In the produce industry, there’s always a race to become the top exporter, the largest producer, or the first to enter a promising new market. I’ve witnessed a few of those in my region. Take Chile, for example—the country was the leading blueberry exporter for some time and was the first to open access to the Chinese market.
China remains the golden goose in the global agricultural industry—the market everyone wants to reach. For growers across all categories, gaining access to the Asian giant represents a major milestone. Entering this market is like earning a gold star on your chest, much like in middle school.
In this case, Zimbabwe has earned that star, beating South Africa to secure access to China. But even more notably, the African nation did it with zero tariffs, which is a significant accomplishment.
Now, it appears China is placing its bets on Zimbabwe. The reason is unknown, but I suspect the Chinese have been testing Zimbabwean blueberries through Hong Kong, which often acts as an informal ‘beta tester’ for products entering mainland China.
Source: USDA Market News via Agronometrics.
(Agronometrics users can view this chart with live updates here)

Source: USDA Market News via Agronometrics.
(Agronometrics users can view this chart with live updates here)
Despite the large difference in overall production volumes between Zimbabwe and South Africa, their exports to Hong Kong appear similar in size, and Zimbabwe may even be shipping more fruit. However, the two countries aren’t in direct competition, as their harvest peaks occur at different times. Zimbabwe’s peak arrives earlier, which allows the two to complement rather than compete with each other in the Chinese market.
That said, both countries still represent relatively small volumes when compared to China’s leading blueberry suppliers: Peru and Chile. These two continue to dominate, thanks in part to their robust export infrastructure and tariff-free access.
Source: USDA Market News via Agronometrics.
(Agronometrics users can view this chart with live updates here)
Looking at the data, one question comes to mind: Why does China, with such a vast appetite for fruit, limit itself to just four blueberry suppliers? And why not lower tariffs to attract more competition?
I believe that if China extended zero-percent tariffs to countries like Argentina and Uruguay (which already have approved export protocols), they might start exporting more actively as well. It’s a matter of strategy, and such adjustments are often well within China’s capabilities when the timing is right.

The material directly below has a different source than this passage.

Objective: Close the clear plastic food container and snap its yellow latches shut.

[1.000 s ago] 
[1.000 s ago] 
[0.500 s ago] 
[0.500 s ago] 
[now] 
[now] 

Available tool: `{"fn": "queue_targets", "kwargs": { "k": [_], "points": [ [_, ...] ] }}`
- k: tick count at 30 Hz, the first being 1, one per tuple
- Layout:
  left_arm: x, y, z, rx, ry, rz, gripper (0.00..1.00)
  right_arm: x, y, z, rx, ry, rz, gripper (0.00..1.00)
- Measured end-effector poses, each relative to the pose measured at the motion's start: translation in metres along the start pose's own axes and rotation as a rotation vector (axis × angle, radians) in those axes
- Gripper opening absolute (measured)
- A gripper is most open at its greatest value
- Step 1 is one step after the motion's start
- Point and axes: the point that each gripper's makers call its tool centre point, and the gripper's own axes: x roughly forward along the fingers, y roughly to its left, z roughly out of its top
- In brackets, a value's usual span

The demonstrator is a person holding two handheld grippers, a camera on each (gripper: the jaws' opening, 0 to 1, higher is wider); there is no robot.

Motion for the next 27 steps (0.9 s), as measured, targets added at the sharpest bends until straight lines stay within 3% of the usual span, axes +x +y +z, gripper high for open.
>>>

In the meantime, congratulations to Zimbabwe. With this new market opportunity, the country becomes a more attractive destination for foreign investment in its blueberry sector.
P.S. In South America, Chile was the first to open the Chinese market for blueberries and eliminate tariffs through a Free Trade Agreement. Uruguay followed, but faced high tariffs (30 percent), which limited the impact of market access. Peru later joined with the added benefit of duty-free access, also thanks to its FTA.
P.S. 2. For clarity, when I said “the reason is unknown” regarding why China chose Zimbabwe, I meant that while there are many possible explanations, I don’t know which specific factors influenced the decision. The likely explanations, in my view, are political and unrelated to the blueberry market itself.